From Bruce Fink’s Against Understanding vol 2:
In Lacan’s view, no such intersubjectivity is possible because there is always a fundamental hiatus or disjunction—a misunderstanding or missed understanding—between people, because first of all, we tend to misunderstand ourselves (not wanting to know certain things about ourselves), and second, because we misunderstand each other (projecting onto others what we ourselves think, or believe we would feel were we in their shoes, not to mention jumping to conclusions about what they have said
From Bruce Fink’s Against Understanding vol 1:
There is something unknown there, something mysterious, something opaque. This Other knows something about the world that I do not know, this Other has a knowledge of things that I do not have (indeed, this Other might be understood to be the model for what is referred to as the all-knowing or omniscient God in a certain number of religions).

To what extent is intersubjectivity a fantasy? A faith that we can, as bell hooks once put it in a different context, “turn back time and be in that paradise again, in that moment of remembered rapture where I felt loved, where I felt a sense of belonging”? If intersubjectivity is the point at which ‘we’ experience a singular thing, where our understandings are shared, this must be imbued with the impulse of return to the primordial ‘we’.
Even if we recognise our imagined adult intersubjectivity as a precarious achievement, as a process rather than an outcome, the precarity we attribute to it indexes the possibility of a non-precarious intersubjectivity. In recognising how this thing we aspire to must surely be beset by risks on all sides, we dimly recall having once experienced something which did not feel similarly besieged. In doing so we are trying to return to something which never really existed. From Against Understanding vol 2, pg 7:
One of the fundamental facets of neurosis is, I would argue, the ever-repeated attempt to get back to something that is irretrievable. It is irretrievable in large part because we never really had it in the first place, at least not in the way we think we had it: we never really had an exclusive, fusional relationship with our primary caretakers, for example. Nevertheless, looking back on earlier times, we may perhaps believe we did.
I’m wondering increasingly if there’s an echo of this primordial trauma every time we have the impulse to get beyond our misunderstandings. This isn’t to deny the importance of dialogue, understanding and coordinations. It’s rather to dispense with the hope there’s some beyond to these situated and meaningful activities, to begin to shift into the register of symbolic interactionism*, a point at which the fundamental hiatus referred to by Fink disappears into the rear view mirror and you can both breathe a sigh of relief.

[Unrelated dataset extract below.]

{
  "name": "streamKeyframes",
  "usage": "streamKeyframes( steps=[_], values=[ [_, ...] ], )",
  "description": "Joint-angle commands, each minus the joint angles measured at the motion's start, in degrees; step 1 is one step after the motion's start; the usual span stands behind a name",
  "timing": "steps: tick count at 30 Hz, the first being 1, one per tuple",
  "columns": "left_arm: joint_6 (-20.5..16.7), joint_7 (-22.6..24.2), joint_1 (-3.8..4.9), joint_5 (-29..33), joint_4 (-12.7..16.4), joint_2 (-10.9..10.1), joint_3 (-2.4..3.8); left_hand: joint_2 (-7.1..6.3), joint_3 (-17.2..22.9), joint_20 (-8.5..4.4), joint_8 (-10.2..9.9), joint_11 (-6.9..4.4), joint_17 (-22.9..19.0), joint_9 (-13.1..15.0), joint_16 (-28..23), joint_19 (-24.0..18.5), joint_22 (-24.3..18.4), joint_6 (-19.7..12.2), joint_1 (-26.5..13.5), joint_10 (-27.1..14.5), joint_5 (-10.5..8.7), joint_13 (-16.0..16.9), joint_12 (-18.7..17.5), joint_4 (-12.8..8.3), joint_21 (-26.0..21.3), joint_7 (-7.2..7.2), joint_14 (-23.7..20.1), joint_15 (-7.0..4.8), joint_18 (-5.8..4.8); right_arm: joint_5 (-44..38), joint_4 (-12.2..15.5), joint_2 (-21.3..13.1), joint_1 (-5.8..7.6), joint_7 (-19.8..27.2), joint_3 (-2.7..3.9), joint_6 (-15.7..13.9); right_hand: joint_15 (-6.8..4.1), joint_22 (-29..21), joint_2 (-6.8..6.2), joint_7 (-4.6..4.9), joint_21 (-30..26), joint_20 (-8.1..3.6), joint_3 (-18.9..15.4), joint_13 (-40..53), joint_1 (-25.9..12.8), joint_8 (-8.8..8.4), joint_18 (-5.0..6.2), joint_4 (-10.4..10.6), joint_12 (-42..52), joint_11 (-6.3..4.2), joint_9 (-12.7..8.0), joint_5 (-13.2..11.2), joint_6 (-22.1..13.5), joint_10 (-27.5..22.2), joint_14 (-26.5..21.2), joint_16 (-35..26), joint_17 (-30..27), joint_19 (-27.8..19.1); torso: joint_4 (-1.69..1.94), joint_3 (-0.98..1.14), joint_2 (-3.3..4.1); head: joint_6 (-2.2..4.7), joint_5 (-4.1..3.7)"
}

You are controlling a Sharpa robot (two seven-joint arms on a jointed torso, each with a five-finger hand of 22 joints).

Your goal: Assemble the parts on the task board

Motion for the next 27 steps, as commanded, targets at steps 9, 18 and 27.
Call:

It’s a neurotic obsessive fantasy of control that with enough, sufficiently careful, talk the joint in the ‘we’ can be smoothed over and the possibility of rupture foreclosed. The energy consumed by the fantasy could instead be directed towards the understanding which is situationally necessary, as a precarious achievement tied to moving forward, rather than the final overcoming of a possibility which will always be there.
You have buried childish qualities
Friend make sense of me, friend make sense of me
I have many destructive qualities
Friend make sense of me, friend make sense of me
I have so much hurt inside me
Friend make sense of me, friend make sense of me
*Can you read Lacan through symbolic interactionism? This makes me think you can and that it would be immensely productive for my long term project of bringing together Archerian internal conversation and Lacanian psychoanalysis.